放電索
放電索(ほうでんさく)は飛行機に取り付けられ、飛行中機体に蓄積する静電気の電荷を空中へ放電する装置である。英語のスタティック・ディスチャージャ (Static discharger) で呼ばれることも多い。
概要
編集飛行中の機体表面は空気分子や水滴、塵などとの衝突や摩擦により帯電し、電荷が溜まる(静電気参照)[1]。蓄積限度を超えた電荷は翼端部などの尖端部から空気中にコロナ放電されるが、放電に際して電磁波が発生するため、無線通信機器などの電子機器に障害が発生する危険性がある。適切な位置に放電索を装備することで、より低い電圧で放電させたり、発生する電場を意図的に制御することで電磁波障害を防止または軽減することができる。また、機体への落雷があった場合も、電荷を放電索から逃がすことができる。
形状は一般に、直径数ミリメートル長さ十数センチメートル程度の、棒状あるいは先端をほぐしたロープ状で、抵抗値が比較的大きなタイプと比較的小さなタイプがある。前者は主として大型機に、後者は小型機に取りつけられる。プロペラ機時代にロープ状のものが開発されたため、より高速飛行に耐える棒状のものがジェット機用として登場したのちも日本語では「索」の字が当てられている。

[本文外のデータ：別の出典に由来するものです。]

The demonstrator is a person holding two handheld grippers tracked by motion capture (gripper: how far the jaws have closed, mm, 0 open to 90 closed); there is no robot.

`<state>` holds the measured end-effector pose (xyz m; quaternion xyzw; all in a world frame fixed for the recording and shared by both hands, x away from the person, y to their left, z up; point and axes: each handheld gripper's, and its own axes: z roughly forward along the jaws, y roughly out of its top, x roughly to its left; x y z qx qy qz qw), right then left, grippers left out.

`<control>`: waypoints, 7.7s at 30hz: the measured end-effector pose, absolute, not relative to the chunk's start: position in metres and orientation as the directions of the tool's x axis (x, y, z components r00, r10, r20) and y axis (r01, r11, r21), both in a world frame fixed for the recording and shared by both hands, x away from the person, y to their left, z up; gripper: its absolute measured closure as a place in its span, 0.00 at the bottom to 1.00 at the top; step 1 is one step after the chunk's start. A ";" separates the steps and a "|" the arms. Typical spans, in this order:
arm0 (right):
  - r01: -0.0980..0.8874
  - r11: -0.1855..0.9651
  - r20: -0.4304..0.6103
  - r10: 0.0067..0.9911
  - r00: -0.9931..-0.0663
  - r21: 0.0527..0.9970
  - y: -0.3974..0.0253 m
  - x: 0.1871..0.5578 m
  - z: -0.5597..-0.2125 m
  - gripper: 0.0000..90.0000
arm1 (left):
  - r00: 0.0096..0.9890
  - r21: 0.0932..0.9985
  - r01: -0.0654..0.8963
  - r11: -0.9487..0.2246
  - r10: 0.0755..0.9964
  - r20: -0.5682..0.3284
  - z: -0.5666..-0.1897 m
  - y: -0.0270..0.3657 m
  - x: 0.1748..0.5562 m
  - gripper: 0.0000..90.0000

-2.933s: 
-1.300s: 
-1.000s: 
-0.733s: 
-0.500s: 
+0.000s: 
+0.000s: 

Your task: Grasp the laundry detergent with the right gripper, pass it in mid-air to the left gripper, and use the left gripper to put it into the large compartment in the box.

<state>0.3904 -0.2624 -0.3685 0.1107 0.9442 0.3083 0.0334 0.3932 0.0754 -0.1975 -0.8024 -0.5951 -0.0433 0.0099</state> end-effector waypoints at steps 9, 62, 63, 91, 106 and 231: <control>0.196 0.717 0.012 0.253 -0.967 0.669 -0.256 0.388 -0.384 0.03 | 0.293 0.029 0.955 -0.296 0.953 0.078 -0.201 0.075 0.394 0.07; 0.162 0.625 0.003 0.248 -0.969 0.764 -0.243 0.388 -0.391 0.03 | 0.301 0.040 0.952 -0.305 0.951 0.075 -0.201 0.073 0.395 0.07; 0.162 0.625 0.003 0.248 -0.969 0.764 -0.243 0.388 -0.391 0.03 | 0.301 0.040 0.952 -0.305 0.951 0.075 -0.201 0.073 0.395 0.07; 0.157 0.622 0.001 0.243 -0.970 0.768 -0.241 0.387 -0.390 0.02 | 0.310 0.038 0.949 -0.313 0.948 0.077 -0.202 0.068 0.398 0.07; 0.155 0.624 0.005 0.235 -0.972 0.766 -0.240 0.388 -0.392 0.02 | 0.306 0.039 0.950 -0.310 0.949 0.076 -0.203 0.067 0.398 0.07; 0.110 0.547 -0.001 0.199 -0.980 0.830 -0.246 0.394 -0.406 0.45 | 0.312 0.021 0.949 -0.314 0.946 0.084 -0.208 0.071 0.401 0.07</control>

高抵抗タイプは、主に金属製のベースと炭素繊維のブレードから成り、原料の配合により電気抵抗値を調整する。先端部に複数の棘(とげ)状部分を持つ金属製ピンが装着されている。
低抵抗タイプは、金属/炭素の細い繊維を束ね、絶縁性のビニルで被覆した構造となっている。使用時には、先端側の決められた長さの被覆を剥ぎ取り、繊維を決められた直径にほぐす。
主として各翼の後縁部に取り付けられ、ボーイング747のような大型機(高抵抗タイプ)ではその数は50本以上におよぶ。小型機では低抵抗タイプを10 本程度備える。回転翼機には放電索の採用例は少ない。そのため、ヘリコプターから垂下したケーブルやフックに地上員が触れると放電(感電)する場合がある。レスキュー現場でホイストケーブルに触る際には一旦地表あるいは海面に接触するのを待って取り扱うように徹底されている。
セントエルモの火
編集気象条件によっては放電索を備えていても機体表面の電位差を持つ部分にコロナ放電が発生する。これは操縦席風防などにも発生し、青白い光(セントエルモの火)として観察される。